Recently, however, it has been shown that
BDNF is also very important for the
contraction and relaxation of the heart. In fact,
by eliminating the structures that bind it to the
cardiac cell membrane, the so-called TrkB
receptors, there is a reduction in both the
contraction and relaxation of the heart muscle.
Less clear, however, is the role played by
BDNF/TrkB in the context of myocardial
infarction, i.e. dysfunction of the left ventricle
after an arrest of flow in one of the arteries
that carry blood to the heart cells.
The β3AR-dependent brain-derived
neurotrophic factor (BDNF) generation limits
chronic post-ischemic heart failure study
published in the prestigious journal
«Circulation Research» and conducted by an
international team of researchers showed how
the amount of BDNF produced by cardiac
cells in response to a heart attack is initially
high but then decreases in the following
weeks coinciding with the reduction in the
ability of the heart to contract effectively. In
some cells of the brain, BDNF is produced
through the stimulation of certain structures
present on the membrane of neurons, the so-
called β-adrenergic receptors (βAR). These
receptors are critical to heart function; in fact,
they are stimulated to increase the work done
by the heart whenever there are stress
conditions, both "physiological", such as
physical exercise, and pathological, such as,
for example, during arterial hypertension or
other cardiovascular diseases. Generally,
when heart disease is fully manifest, the
number or function of βAR receptors drops
dramatically.
On the basis of this evidence, the researchers
first wondered whether the stimulation of βAR
receptors was responsible for the production
of BDNF by the cells that make up the heart
muscle, thus explaining the low production of
this protein in the infarcted heart which lost
strength to contraction. Then, if it were
possible to find other possibilities to return the
production of BDNF by heart cells to a normal
range. In particular, the researchers
considered the possibility that by directly
stimulating the TrkB receptors that are on the
surface of cardiac cells, the production of
BDNF in these same cells could be induced
and, in doing so, their survival and ability to do
work even after a heart attack.
"We found that, a few weeks after the
infarction, the hearts of normal mice showed a
dramatic reduction in the survival of the cells
responsible for cardiac contraction - explains
Nazareno Paolocci, professor in the
Department of Biomedical Sciences of the
University of Padua and co-author of the study
- and that this damage was greatly aggravated
in mice whose hearts had been rendered
unable to produce BDNF internally, through
genetic manipulation. In a subsequent phase
of the study, we administered chemicals
capable of stimulating both TrkB receptors
and βAR3 receptors, a variant of βAR
receptors that has an experimental protective
function against heart attack. In both cases,
these agents improved the heart function of
the infarcted mice, even long after the initial
infarction. Of note, both drugs increased
cardiac BDNF content. The protection offered
by these chemical agents was, however,
almost completely disappeared or very
attenuated in mice, whose heart is incapable
of producing BDNF within its own cells.
The researchers also highlighted that the
beneficial actions of BDNF produced by
cardiac cells through these specific stimulants
was not limited only to cardiac cells that
contract (and therefore produce cardiac work)

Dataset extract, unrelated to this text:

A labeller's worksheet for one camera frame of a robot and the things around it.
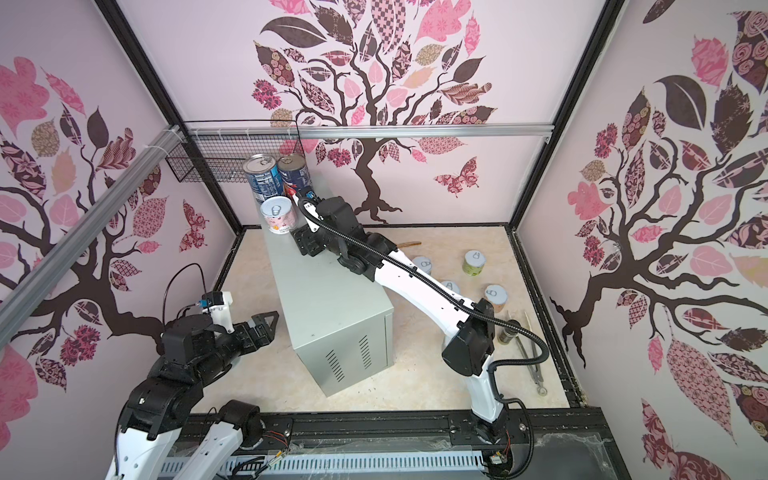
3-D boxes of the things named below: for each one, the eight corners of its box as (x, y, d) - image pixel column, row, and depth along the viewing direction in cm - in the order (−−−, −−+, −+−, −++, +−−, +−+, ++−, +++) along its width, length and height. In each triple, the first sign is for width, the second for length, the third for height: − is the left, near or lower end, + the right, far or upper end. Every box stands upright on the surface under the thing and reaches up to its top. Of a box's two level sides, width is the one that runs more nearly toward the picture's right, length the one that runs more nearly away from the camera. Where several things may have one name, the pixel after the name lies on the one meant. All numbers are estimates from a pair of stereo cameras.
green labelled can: (464, 276, 106) (467, 267, 102) (461, 260, 111) (463, 250, 107) (484, 276, 106) (488, 267, 102) (480, 260, 111) (483, 250, 107)

but also to those nerve cells and vessels that
reach the heart : the former control/propagate
the electrical impulse inside it, the others
supply it with blood.
«A first conclusion of this study is that this
protein, BDNF, has the ability to increase
"well-being", i.e. limit the damage of heart
attack, at different levels, i.e. inside and
outside the heart cells – concludes Paolocci -.
Another important implication is that we have
particular chemicals capable of stimulating
specific structures present on the surface of
cardiac cells can increase the "internal"
production of BDNF which, if left alone, would
decrease over time in the infarcted heart.
leading to a chronic inadequate ability to
contract.
Mortality after heart attack has decreased a lot
in recent decades, thanks to various
treatments, pharmacological and not.
Conversely, the number of patients who
develop cardiac insufficiency long after the
initial infarction remains high. This chronic
heart failure greatly limits the ability of patients
to carry out even the most common everyday
activities, and therefore their quality of life.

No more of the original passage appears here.